The 1930 Minnesota gubernatorial election took place on November 4, 1930. It was the first gubernatorial race to start in Minnesota since the beginning of the Great Depression, which contributed to the meteoric rise of the Farmer–Labor Party in the state. Farmer–Labor Party candidate Floyd B. Olson decisively defeated Republican Party of Minnesota challenger Raymond P. Chase.

==Republican primary==
With no incumbent, the Republican primary was crowded with candidates. Raymond P. Chase was the nominee. The primary election was held on June 16, 1930.

=== Candidates ===
==== Nominated ====
- Raymond P. Chase, Minnesota state auditor

===Eliminated in Primary===
- Joseph A.A. Burnquist, former governor of Minnesota
- Paul F. Dehnel, newspaper publisher
- Nathaniel J. Holmberg, former Minnesota senator
- Eivind Klaveness, former head of the Moderation League of Minnesota
- Albert Lagerstedt, member of the Minnesota House of Representatives

===Results===

Farmer-Labor Party of Minnesota primary results
| Party |  | Candidate | Votes | % |
|---|---|---|---|---|
|  | Republican | Raymond P. Chase | 201,234 | 45.81% |
|  | Republican | Joseph A.A. Burnquist | 114,473 | 26.06% |
|  | Republican | Nathaniel J. Holmberg | 82,669 | 18.82% |
|  | Republican | Albert Lagerstedt | 17,389 | 3.96% |
|  | Republican | Paul F. Dehnel | 13,746 | 3.13% |
|  | Republican | Eivind Klaveness | 9,769 | 2.22% |
| Total votes |  |  | 439,280 | 100% |

==Farmer-Labor primary==
Floyd B. Olson embarked on his second gubernatorial run, facing challenger Carl E. Taylor. Olson won in a landslide.

=== Candidates ===
==== Nominated ====
- Floyd B. Olson, county attorney of Hennepin County

===Eliminated in primary===
- Carl E. Taylor, court commissioner of Aitkin County

===Results===

Farmer-Labor Party of Minnesota primary results
| Party |  | Candidate | Votes | % |
|---|---|---|---|---|
|  | Farmer–Labor | Floyd B. Olson | 60,455 | 83.68% |
|  | Farmer–Labor | Carl E. Taylor | 11,791 | 16.32% |
| Total votes |  |  | 72,246 | 100% |

==Candidates==
- Raymond P. Chase, Minnesota state auditor
- Edward Indrehus, former member of the Minnesota House of Representatives
- Karl Reeve, candidate for mayor of St. Paul
- Floyd B. Olson, county attorney of Hennepin County

==Campaigns==
Olson campaigned on a number of progressive reforms. One of these was old-age pension, which would become Social Security. For this policy, he collaborated with the Women's Welfare League. Olson opposed the creation of new departments of law enforcement, instead arguing for expanded powers and usage of pre-existing organizations. The one exception was a proposal for a board of parole, a criminal investigation organization independent from the police and prison systems. The plan was widely supported, and was endorsed by the Minneapolis Police Department, and judges Oscar Hallam and John Meighen.
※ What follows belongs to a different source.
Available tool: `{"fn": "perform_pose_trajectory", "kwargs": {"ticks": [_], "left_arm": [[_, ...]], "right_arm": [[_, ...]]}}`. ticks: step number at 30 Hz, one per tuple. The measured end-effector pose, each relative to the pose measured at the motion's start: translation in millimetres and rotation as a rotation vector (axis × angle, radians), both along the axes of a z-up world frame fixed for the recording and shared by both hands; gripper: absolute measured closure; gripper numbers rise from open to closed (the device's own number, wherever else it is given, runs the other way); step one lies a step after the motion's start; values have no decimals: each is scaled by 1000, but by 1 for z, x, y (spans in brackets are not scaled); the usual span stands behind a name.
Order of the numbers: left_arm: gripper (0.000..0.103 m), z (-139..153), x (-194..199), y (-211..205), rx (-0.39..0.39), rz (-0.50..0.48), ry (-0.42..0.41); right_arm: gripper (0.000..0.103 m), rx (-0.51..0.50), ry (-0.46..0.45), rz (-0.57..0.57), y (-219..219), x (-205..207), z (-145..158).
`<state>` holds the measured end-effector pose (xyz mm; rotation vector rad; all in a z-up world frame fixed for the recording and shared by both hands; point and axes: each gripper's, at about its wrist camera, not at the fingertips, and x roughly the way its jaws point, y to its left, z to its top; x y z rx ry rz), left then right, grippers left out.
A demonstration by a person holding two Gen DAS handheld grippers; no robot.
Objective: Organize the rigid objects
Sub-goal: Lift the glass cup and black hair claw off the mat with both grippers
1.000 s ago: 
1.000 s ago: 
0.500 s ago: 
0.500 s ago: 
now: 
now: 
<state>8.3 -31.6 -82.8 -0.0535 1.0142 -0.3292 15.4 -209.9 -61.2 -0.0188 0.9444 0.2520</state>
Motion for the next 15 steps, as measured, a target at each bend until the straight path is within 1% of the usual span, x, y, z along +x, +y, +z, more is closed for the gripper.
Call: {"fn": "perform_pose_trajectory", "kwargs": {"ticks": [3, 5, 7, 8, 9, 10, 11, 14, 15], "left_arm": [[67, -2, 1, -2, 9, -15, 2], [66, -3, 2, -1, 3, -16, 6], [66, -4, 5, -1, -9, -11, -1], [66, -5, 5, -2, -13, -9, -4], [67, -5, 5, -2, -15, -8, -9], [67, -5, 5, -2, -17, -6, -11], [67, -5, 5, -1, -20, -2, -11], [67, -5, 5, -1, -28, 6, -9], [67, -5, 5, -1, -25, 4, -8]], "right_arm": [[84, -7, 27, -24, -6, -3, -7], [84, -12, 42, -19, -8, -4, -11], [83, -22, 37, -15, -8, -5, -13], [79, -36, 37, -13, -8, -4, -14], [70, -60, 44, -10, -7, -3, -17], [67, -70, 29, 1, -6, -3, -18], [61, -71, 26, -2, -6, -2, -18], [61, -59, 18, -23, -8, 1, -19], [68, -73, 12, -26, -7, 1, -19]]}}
Olson was careful in his campaign to attack the Republican Party, but not Republicans themselves. He argued that the party itself was under the control of special interest groups and was no longer serving its base. Olson thus found much success among Republicans.
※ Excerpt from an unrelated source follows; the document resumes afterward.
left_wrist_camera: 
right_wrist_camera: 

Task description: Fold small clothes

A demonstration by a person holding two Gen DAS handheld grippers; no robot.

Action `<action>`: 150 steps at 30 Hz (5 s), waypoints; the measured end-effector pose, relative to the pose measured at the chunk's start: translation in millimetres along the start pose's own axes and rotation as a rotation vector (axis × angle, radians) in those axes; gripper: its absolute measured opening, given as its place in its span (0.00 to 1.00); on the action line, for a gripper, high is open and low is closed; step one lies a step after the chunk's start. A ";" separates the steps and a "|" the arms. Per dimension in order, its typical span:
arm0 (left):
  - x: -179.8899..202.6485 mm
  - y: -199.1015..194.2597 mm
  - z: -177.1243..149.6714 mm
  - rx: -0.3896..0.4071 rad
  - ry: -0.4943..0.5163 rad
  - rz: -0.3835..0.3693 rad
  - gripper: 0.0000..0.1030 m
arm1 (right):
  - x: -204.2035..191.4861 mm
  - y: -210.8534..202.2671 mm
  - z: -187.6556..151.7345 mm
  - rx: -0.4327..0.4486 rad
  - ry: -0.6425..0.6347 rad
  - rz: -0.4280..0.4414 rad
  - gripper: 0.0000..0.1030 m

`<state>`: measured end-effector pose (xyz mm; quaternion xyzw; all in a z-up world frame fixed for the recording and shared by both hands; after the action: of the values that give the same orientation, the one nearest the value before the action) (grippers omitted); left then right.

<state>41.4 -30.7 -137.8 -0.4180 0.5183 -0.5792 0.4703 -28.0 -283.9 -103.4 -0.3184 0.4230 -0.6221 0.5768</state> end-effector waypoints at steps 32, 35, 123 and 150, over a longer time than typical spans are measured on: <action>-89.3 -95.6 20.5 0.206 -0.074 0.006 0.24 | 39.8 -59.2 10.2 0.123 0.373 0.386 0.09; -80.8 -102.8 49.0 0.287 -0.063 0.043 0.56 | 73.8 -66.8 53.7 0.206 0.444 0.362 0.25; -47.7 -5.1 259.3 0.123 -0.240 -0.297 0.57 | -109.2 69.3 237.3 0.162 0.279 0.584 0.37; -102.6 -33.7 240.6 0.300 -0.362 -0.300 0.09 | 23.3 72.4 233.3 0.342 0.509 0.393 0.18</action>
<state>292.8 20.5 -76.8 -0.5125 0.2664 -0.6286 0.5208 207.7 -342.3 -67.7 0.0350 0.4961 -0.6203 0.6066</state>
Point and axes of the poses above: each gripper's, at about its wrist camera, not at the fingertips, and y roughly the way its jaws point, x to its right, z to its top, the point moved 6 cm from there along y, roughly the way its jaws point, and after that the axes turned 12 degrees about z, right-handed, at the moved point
A cause of contention between the two candidates was on the policy of reforestation. In 1926, Article X, Section 2 of the Minnesota Constitution was passed by the public to allow for the state government to enforce reforestation laws. Olson argued that the state government had taken little action with these new powers, and that all that had been done was to create an illusion on paper that action was being taken. Chase refuted this, stating that these claims were proof that the Farmer-Labor party had been "taken over" by Minneapolis politicians with no understanding of the ongoing in the north of the state. Chase went on to state that the Republican party's success in agricultural and industrial policy should be a larger focus instead.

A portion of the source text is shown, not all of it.